:: Recorded data ::

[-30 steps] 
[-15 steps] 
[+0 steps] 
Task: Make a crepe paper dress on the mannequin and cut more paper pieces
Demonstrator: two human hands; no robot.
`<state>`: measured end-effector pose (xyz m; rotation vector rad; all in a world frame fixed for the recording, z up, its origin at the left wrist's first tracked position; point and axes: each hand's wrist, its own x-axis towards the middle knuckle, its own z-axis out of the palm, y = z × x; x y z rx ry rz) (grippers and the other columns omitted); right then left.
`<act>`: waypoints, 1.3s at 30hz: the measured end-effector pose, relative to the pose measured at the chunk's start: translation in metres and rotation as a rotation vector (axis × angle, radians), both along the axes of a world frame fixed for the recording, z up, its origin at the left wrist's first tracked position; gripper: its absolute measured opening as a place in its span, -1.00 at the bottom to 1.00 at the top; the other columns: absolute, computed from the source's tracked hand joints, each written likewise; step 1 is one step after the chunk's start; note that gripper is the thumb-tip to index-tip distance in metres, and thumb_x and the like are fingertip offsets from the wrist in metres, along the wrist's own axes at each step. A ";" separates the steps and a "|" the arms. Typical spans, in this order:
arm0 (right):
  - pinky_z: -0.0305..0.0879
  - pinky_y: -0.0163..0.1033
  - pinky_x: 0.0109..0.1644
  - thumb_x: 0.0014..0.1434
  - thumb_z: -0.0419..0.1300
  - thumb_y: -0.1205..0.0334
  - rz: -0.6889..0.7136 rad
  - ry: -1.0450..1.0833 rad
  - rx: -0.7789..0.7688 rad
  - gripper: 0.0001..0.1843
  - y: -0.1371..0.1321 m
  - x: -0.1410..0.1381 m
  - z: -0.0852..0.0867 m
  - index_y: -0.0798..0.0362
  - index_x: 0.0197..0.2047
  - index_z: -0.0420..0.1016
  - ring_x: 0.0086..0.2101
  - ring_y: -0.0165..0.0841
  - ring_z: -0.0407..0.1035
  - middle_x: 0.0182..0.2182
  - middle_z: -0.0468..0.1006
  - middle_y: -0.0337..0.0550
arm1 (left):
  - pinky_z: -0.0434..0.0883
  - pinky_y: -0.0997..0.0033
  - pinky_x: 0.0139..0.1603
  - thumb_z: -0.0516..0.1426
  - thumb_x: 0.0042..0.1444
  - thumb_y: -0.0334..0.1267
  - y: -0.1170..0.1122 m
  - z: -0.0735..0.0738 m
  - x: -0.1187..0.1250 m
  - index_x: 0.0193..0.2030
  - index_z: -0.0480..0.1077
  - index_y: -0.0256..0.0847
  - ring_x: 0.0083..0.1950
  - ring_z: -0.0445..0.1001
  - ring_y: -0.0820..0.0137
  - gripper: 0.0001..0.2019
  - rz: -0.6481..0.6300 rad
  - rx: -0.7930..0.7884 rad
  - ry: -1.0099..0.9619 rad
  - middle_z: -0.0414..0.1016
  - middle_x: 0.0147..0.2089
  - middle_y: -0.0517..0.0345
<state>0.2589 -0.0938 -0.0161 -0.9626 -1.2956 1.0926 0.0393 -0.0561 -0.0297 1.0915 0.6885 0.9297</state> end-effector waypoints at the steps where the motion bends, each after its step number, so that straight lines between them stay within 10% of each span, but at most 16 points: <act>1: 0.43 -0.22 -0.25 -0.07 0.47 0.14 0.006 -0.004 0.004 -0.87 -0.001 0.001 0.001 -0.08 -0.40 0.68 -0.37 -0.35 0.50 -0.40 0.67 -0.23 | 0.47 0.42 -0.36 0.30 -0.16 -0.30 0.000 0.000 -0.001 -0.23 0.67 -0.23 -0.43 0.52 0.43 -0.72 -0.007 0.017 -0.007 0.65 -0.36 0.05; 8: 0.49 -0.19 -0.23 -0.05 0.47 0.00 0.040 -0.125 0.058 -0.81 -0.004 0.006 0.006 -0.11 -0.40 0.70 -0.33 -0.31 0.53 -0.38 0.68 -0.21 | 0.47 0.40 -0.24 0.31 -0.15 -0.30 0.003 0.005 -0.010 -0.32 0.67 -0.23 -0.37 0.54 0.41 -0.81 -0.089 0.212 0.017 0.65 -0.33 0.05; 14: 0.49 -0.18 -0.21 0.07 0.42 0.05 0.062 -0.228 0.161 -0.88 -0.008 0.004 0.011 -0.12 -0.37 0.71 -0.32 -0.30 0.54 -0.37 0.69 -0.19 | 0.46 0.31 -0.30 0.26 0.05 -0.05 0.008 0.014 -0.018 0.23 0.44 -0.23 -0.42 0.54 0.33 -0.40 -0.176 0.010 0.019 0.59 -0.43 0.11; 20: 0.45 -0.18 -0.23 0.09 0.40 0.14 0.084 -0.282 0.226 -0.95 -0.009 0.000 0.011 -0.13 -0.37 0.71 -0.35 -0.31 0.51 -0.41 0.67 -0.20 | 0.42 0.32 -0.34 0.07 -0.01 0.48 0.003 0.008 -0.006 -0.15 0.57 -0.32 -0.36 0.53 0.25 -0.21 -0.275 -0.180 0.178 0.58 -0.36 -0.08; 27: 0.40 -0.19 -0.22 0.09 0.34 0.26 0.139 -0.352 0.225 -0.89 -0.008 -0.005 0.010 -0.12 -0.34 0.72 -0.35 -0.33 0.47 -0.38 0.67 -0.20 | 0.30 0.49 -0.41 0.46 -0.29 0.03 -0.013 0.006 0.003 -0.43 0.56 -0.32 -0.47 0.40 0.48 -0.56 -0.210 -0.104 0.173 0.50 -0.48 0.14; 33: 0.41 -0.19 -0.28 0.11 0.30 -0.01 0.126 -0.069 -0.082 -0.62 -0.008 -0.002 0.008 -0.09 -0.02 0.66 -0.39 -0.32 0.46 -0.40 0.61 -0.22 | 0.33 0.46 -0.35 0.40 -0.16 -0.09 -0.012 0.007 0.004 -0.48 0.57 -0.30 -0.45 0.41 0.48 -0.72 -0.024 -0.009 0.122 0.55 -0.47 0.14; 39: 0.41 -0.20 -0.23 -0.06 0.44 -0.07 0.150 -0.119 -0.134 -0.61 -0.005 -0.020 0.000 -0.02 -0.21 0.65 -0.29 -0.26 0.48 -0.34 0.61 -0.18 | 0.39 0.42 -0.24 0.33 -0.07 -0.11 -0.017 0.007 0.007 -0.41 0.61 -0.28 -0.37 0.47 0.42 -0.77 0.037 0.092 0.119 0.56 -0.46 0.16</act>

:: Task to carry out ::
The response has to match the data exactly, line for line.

:: Your solution ::
[-30 steps] 
[-15 steps] 
[+0 steps] 
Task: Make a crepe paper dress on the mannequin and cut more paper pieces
Demonstrator: two human hands; no robot.
`<state>`: measured end-effector pose (xyz m; rotation vector rad; all in a world frame fixed for the recording, z up, its origin at the left wrist's first tracked position; point and axes: each hand's wrist, its own x-axis towards the middle knuckle, its own z-axis out of the palm, y = z × x; x y z rx ry rz) (grippers and the other columns omitted); right then left.
`<act>`: waypoints, 1.3s at 30hz: the measured end-effector pose, relative to the pose measured at the chunk's start: translation in metres and rotation as a rotation vector (axis × angle, radians), both along the axes of a world frame fixed for the recording, z up, its origin at the left wrist's first tracked position; gripper: its absolute measured opening as a place in its span, -1.00 at the bottom to 1.00 at the top; the other columns: absolute, computed from the source's tracked hand joints, each written likewise; step 1 is one step after the chunk's start; note that gripper is the thumb-tip to index-tip distance in metres, and thumb_x and the like are fingertip offsets from the wrist in metres, along the wrist's own axes at each step. A ";" separates the steps and a "|" the arms. Typical spans, in this order:
arm0 (right):
  - pinky_z: -0.0305..0.0879
  - pinky_y: -0.0163..0.1033
  - pinky_x: 0.0109..0.1644
  - thumb_x: 0.0014..0.1434
  - thumb_z: -0.0419..0.1300
  - thumb_y: -0.1205..0.0334
  - rz: -0.6889..0.7136 rad
  - ry: -1.0450..1.0833 rad
  - rx: -0.7789..0.7688 rad
  - gripper: 0.0001..0.1843
  - y: -0.1371..0.1321 m
  - x: -0.1410..0.1381 m
  - z: -0.0852..0.0867 m
  - index_y: -0.0798..0.0362
  - index_x: 0.0197..0.2047
  - index_z: -0.0420..0.1016
  - ring_x: 0.0086..0.2101
  - ring_y: -0.0165..0.0841
  - ring_z: -0.0407..0.1035
  - middle_x: 0.0182..0.2182
  - middle_z: -0.0468..0.1006
  - middle_y: -0.0337..0.0550
arm1 (left):
  - pinky_z: -0.0434..0.0883
  - pinky_y: -0.0997..0.0033
  - pinky_x: 0.0139..0.1603
  - thumb_z: -0.0516..0.1426
  - thumb_x: 0.0042..0.1444
  - thumb_y: -0.0334..0.1267
  - y: -0.1170..0.1122 m
  - z: -0.0735..0.0738 m
  - x: -0.1187..0.1250 m
  - index_x: 0.0193..0.2030
  - index_z: -0.0480..0.1077
  - index_y: -0.0256..0.0847
  - ring_x: 0.0083..0.1950
  - ring_z: -0.0445..0.1001
  - ring_y: -0.0820..0.0137
  - gripper: 0.0001..0.2019
  - rz: -0.6481..0.6300 rad
  - rx: -0.7930..0.7884 rad
  - ry: -1.0099..0.9619 rad
  - middle_z: -0.0414..0.1016
  - middle_x: 0.0147..0.2089
  - middle_y: -0.0517..0.0345
<state>0.2589 -0.0938 -0.0161 -0.9626 -1.2956 1.0926 0.0393 -0.0561 -0.0297 1.0915 0.6885 0.9297</state> end-effector waypoints at the steps where the motion bends, each after its step number, so that straight lines between them stay within 10% of each span, but at most 16 points: <act>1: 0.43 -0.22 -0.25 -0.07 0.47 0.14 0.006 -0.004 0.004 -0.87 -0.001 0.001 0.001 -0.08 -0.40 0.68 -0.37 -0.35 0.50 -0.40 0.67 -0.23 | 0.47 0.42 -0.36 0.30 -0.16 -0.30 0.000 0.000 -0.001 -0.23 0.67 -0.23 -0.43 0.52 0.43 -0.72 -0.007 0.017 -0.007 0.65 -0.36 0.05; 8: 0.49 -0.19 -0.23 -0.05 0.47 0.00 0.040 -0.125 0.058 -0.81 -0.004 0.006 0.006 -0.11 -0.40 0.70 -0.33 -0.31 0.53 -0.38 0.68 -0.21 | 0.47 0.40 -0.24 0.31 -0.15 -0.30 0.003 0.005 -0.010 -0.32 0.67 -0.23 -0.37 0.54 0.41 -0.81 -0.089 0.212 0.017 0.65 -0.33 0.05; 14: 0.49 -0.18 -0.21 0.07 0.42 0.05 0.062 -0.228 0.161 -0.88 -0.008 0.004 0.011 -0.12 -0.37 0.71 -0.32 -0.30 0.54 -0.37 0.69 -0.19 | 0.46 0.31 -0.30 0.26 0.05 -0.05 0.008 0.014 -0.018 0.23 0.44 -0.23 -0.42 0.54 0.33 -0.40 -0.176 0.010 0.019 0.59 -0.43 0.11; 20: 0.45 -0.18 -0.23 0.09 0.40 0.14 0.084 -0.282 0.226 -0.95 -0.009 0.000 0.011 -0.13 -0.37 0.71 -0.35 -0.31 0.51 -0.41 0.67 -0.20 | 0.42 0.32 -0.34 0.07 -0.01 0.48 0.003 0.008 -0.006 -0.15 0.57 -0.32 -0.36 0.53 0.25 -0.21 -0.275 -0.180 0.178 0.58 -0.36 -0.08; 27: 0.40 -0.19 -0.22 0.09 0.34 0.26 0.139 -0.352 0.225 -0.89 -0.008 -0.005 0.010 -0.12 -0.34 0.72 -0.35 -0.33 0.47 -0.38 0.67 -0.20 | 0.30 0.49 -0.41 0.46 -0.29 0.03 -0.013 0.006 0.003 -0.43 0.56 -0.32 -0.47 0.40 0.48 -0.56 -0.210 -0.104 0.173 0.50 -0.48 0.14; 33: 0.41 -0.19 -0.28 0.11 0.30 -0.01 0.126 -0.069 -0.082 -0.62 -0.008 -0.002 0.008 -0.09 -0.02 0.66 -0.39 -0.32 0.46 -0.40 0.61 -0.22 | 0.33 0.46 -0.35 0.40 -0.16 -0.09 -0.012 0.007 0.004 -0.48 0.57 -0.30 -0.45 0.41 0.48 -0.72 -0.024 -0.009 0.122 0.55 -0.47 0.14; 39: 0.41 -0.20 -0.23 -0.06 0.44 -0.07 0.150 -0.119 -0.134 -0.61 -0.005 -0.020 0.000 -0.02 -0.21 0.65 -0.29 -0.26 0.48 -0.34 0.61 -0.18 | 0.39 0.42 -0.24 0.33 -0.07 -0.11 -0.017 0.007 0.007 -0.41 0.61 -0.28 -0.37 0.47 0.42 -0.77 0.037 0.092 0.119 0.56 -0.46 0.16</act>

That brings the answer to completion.